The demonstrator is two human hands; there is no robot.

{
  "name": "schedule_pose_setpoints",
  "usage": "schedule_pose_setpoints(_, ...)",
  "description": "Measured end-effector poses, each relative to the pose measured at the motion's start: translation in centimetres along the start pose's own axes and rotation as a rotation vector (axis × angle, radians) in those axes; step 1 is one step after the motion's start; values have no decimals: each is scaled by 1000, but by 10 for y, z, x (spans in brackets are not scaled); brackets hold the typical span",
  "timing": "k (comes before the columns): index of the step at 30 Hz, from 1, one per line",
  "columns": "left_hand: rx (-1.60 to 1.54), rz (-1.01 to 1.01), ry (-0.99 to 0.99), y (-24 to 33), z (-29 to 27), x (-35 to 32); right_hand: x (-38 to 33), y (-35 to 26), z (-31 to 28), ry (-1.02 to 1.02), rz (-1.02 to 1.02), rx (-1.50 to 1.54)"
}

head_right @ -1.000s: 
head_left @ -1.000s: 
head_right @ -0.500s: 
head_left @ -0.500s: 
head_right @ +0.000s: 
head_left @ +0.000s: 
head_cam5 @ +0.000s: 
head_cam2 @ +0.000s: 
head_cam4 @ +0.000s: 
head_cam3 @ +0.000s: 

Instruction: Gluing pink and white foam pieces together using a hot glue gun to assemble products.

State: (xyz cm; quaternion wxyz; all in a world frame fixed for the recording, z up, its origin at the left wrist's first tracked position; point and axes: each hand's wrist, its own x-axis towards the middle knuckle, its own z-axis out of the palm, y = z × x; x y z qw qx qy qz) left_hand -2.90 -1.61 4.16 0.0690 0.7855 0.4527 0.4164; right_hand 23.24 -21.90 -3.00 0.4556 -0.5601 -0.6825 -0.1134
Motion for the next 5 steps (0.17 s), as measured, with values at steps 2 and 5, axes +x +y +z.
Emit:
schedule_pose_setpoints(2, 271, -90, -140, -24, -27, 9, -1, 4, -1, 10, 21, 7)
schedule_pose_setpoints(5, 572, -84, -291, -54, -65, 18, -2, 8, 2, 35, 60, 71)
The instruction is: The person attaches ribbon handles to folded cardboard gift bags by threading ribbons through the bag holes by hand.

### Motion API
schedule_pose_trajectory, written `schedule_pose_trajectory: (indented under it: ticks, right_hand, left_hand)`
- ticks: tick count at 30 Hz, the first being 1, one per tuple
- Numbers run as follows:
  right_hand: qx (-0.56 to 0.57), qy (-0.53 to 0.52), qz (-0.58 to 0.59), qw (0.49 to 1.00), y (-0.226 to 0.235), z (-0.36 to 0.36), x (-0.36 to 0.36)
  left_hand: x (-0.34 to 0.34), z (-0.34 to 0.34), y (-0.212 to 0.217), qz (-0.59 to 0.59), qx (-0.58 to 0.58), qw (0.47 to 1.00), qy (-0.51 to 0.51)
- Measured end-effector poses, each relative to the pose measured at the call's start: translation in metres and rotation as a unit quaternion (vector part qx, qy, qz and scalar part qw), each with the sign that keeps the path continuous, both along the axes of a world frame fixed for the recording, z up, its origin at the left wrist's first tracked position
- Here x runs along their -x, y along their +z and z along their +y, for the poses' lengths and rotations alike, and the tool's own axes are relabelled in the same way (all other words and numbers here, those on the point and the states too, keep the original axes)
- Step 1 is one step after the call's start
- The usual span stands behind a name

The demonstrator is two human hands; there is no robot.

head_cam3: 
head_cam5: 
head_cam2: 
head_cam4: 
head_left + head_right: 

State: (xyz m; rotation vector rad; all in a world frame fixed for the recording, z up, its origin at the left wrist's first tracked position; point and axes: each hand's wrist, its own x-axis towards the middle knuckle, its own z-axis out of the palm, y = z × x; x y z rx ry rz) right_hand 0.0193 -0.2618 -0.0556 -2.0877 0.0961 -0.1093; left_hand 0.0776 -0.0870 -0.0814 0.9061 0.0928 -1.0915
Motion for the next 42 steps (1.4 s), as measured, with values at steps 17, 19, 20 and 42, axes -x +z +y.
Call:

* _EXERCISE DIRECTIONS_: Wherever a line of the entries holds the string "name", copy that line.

* _ANSWER TO THE EXERCISE_:
  "name": "schedule_pose_setpoints",
- The usual span stands behind a name

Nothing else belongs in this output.